If you could relive as an adult something wonderful that happened in your teenage years, would you? Is it possible or wise, in mid-life, to try to recapture the joy and enthusiasm of youth?
These are the dilemmas facing a group of 40-year-old former musical theater performers, in a heartfelt, thoughtful musical comedy called "Greenwood" that was showcased at the Signature Theater's Peter Norton Space as part of the New York Musical Theatre Festival.
The entertaining show, with book, music and lyrics by Grammy-nominated music producer Tor Hyams and writer-director-actor Adam LeBow, takes a contemplative look at a group of adults fondly recalling their eager young selves at a summer camp for the performing arts. Twenty-five years ago, the teens capped off their summer at their beloved Camp Greenwood with an inspired performance that resonates with them all decades later, for better or worse.
Two sets of talented actors play the group of eight teenagers and their adult selves, plus a few minor characters rounding out each era's cast. Paul Stancato and associate director Frank Licari do an artful job directing and choreographing complex staging, as combinations of 23 adults and teenagers perform two dozen varied musical numbers, including reprises.
Hyams and LeBow provide clever songs in a sophisticated blend of musical styles, ranging from R&B to rock to pop to gospel. The first two songs set up the enduring contrast between the optimism of the teen drama nerds versus the unsettled, wistful attitude of many of their adult selves. Approaching mid-life, despite career and family successes, they review with some pangs of regret their choices that led away from the passions of their youth.
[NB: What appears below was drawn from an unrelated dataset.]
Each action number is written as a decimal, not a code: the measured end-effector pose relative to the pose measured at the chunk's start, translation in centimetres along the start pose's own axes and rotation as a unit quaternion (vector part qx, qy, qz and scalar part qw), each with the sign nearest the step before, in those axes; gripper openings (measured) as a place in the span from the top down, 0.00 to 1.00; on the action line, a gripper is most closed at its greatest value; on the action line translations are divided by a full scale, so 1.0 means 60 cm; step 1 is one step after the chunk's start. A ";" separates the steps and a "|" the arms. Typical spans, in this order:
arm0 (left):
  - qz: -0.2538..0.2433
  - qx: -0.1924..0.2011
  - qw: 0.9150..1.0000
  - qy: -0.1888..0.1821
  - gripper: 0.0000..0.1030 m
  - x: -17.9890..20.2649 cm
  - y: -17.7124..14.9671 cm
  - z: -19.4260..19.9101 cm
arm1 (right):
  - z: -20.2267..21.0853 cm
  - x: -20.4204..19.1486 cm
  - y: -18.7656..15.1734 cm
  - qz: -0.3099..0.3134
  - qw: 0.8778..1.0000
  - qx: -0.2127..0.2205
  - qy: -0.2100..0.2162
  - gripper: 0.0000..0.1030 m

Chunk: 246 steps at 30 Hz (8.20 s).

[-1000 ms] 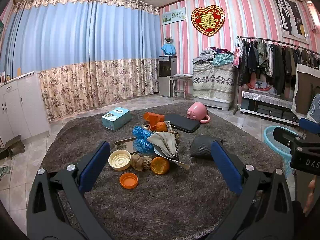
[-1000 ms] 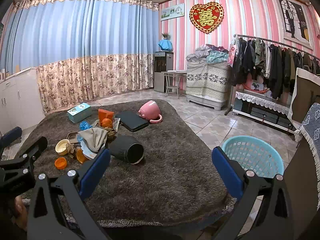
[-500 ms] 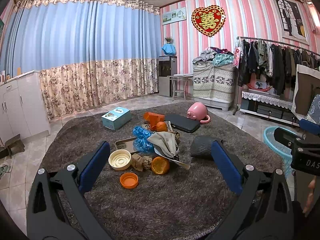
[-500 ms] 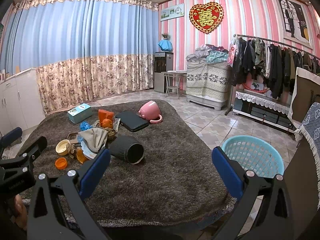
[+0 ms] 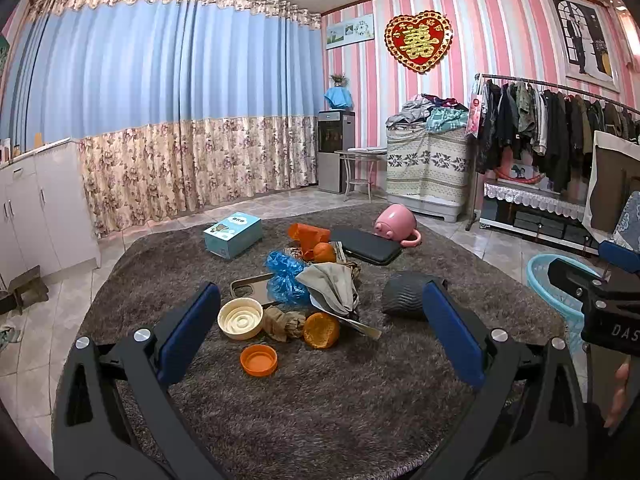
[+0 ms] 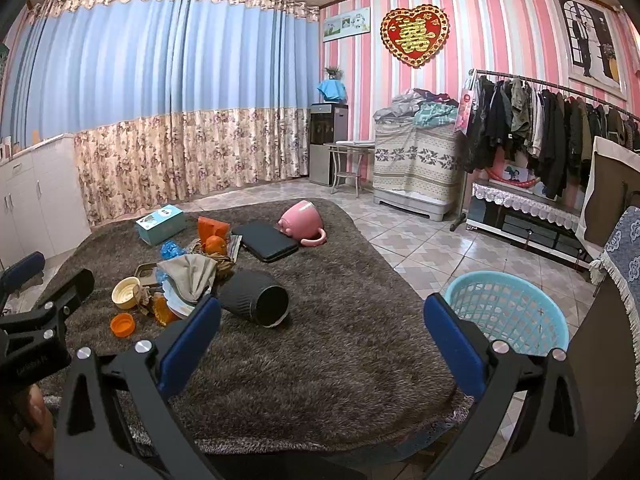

Along with one reminiscing adult, Sheila (Andrea McArdle), the happy teens open the show with "Greenwood," a joyous homage to the freedom of expressing their true selves. Then Adult Sheila and two other now-grown campers sing "Hello From Tomorrow," a lovely, rueful song about longing for yesterday.
For one couple, Young Alex (Andrew Redlawsk) and Young Zoe (Alicia Morton) that summer at camp is when they fell in love and that summer is a high point in their lives. They sing a delightful duet called "I Like You" which gently mocks the excessive use by young people of the interjection "like."
Adult Sheila uses her wealth and Facebook messaging to get the whole gang back together at Greenwood, with Adult Alex (Cary Shields) and Adult Zoe (Mary Mossberg) joining reluctantly, both unhappy with how their lives are going. Sheila plans to recreate that special time, get everyone bonded again, and perform a revival of the play that transformed all their lives.
The semi-negativity of some of the adults, exemplified by a humorous number, "Facebook Fugue," that considers "friend requests" to represent "too many ghosts in the machine" is quite dispelled by the peppiness of their younger selves. Musical director Chris Haberl leads a five-piece band that enhances each number, as in the energetic "Crush" which exemplifies the feel-good spirit prevalent among the teens.
After the expected trials, tribulations and tantrums, most of the adults do eventually feel renewed by their reenactment and by reconnecting with their campmates and their youthful selves. With so much heart and talent, "Greenwood" definitely feels like a show that deserves to work its way to Broadway.